Wednesday I knew I would have my answer. I spent all morning with Kane’s mom and his nephews. Talking with her, watching her play with her grandsons, hearing about her love for God; she reminded me of the kind of person I want to be. Gentle, kind, selfless, caring, absolutely stunning; she’s the kind of person anyone would be honored to know. I realized that there are people here for me to learn from, people who want to invest in me, people who care about me. Afterwards, I met the woman who I would be a support worker for. This was it, really, the ultimate test. If we didn’t get along, then this wasn’t meant for me, and I would accept that this dream and future wasn’t meant for me, and there would be better. But we did get along, she’s absolutely lovely, and I can already tell that whatever I’ll do for her as a support worker will pale in comparison to how she will help me. Abby, my dear friend, works for her and arranged all this. We talked for two hours in the car together afterwards, and if there’s one thing I wanted to stay for the most, it was to be her friend. Before walking out with Abby, I accepted the job. I start next Monday.

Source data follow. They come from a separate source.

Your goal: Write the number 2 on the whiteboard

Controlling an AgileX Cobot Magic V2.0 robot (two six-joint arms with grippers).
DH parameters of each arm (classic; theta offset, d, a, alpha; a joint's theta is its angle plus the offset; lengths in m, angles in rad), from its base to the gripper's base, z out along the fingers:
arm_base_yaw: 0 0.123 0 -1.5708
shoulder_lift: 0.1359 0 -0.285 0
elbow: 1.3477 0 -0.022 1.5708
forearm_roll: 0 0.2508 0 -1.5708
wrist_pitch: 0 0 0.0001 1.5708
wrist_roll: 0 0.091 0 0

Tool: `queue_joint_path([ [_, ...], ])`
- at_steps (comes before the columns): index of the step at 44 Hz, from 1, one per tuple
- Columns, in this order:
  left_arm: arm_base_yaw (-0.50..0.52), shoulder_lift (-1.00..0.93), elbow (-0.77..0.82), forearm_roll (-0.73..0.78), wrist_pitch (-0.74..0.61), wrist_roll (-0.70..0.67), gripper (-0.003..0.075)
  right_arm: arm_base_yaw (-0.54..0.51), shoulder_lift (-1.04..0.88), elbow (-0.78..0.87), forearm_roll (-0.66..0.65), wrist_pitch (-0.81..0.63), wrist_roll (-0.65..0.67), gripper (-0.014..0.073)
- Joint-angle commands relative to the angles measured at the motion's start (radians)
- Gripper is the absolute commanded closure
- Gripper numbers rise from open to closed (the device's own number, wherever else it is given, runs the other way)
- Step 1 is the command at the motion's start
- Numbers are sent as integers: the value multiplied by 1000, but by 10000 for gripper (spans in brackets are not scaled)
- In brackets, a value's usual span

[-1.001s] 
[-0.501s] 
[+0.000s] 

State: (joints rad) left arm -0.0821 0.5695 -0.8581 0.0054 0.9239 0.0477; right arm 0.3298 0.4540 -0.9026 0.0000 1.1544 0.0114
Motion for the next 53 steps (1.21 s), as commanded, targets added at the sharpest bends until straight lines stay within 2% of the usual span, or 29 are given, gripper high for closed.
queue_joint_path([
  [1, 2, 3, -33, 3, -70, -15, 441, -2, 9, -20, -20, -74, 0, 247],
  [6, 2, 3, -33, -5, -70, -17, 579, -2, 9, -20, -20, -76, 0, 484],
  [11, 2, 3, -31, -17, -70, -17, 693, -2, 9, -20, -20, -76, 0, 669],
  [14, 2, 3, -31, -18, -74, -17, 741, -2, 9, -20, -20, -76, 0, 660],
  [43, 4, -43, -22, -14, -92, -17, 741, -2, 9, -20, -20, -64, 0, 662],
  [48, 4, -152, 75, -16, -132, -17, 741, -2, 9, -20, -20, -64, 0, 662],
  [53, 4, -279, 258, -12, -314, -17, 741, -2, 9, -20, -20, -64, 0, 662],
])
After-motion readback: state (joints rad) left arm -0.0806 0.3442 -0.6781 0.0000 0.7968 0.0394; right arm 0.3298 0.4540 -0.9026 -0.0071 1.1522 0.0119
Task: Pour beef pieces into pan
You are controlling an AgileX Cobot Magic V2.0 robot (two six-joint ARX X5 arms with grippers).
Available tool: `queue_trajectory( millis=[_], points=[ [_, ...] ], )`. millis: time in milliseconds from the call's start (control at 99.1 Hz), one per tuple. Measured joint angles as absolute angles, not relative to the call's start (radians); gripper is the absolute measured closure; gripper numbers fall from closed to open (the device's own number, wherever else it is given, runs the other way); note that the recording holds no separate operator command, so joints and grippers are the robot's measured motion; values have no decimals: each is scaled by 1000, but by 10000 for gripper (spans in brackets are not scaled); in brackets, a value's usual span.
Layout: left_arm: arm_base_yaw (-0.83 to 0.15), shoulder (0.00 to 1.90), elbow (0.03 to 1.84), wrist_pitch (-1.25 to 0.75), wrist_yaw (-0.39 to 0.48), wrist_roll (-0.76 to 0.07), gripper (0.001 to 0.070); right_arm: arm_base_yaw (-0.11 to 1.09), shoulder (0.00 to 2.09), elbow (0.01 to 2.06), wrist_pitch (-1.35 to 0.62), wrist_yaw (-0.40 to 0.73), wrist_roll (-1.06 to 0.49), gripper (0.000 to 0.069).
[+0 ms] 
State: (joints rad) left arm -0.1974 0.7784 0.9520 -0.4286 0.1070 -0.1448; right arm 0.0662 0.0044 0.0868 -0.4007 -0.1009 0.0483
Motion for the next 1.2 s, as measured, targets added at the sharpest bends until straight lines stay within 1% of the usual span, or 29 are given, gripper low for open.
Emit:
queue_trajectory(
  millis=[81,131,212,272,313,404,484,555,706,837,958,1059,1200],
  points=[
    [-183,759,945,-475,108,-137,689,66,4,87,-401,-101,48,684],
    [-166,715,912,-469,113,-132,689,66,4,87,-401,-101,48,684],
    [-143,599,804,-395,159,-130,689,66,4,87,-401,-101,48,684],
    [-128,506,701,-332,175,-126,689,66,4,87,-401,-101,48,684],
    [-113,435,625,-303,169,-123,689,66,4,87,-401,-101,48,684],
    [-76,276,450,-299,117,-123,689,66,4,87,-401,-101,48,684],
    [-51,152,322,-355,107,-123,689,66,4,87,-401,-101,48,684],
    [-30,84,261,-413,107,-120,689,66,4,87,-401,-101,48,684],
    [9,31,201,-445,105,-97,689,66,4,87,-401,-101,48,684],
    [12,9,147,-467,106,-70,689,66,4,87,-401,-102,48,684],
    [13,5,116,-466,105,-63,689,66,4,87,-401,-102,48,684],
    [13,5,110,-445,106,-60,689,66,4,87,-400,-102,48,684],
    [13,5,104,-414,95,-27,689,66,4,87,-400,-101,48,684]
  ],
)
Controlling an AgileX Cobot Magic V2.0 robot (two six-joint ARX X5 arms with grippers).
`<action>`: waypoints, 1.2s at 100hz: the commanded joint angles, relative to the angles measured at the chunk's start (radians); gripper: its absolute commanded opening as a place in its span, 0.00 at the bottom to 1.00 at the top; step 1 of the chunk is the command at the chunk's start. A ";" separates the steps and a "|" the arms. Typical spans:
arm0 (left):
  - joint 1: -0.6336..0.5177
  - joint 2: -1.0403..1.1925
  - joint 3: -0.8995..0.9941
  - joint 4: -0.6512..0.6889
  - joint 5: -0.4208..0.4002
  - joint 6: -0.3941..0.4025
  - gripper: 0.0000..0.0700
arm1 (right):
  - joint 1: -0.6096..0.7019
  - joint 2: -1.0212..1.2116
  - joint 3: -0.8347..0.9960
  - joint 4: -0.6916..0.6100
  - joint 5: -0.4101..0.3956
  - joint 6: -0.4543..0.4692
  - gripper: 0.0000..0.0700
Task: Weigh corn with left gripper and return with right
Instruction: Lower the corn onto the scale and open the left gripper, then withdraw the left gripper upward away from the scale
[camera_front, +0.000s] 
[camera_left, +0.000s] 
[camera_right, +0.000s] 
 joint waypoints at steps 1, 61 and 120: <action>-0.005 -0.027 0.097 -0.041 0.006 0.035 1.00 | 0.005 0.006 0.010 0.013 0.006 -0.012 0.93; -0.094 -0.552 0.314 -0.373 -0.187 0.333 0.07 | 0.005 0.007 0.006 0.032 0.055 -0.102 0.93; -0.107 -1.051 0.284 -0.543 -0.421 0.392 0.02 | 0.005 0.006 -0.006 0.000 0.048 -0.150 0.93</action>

The bright side is that contentment with your life can only come when you surrender the idea of what it should be. If I held onto what my life should be right now, I’d be a very bitter person. I should be married, I should have a child, I should be a teacher living in my small town, but I’m not. That was the life I wanted, but it didn’t work out, and I could be angry about that, or I could trust that God has something better. If you would have told me last Thursday that I would accept a job offer in Launceston, that I would be searching for an apartment, and needing to buy a car, I would have said you were crazy. I would have wondered why all this happened when it did, what any of it meant, and what the future is going to hold. But I have such a peace right now that, as long as I keep my focus on what the day brings, it’s going to work out okay. This doesn’t mean every area of my life is going great. I’ve got friend drama, there’s family issues, there’s miscommunications, but in all of that, there is a chance to grow. I have no idea what life is going to look like tomorrow, or Saturday when I need to leave the house I’m in and the car I’m driving, but I have an undeniable peace that it’s all going to work out. I have no idea how, but it’s going to, it always does.
Yours Truly,
the Bright Side Blonde
Riding the bus at Cradle Mountain and seeing the sights, even though we were freezing and being rained on, reminded me of how much I love Tassie. There’s so much beauty here, I mean look at these wombats!!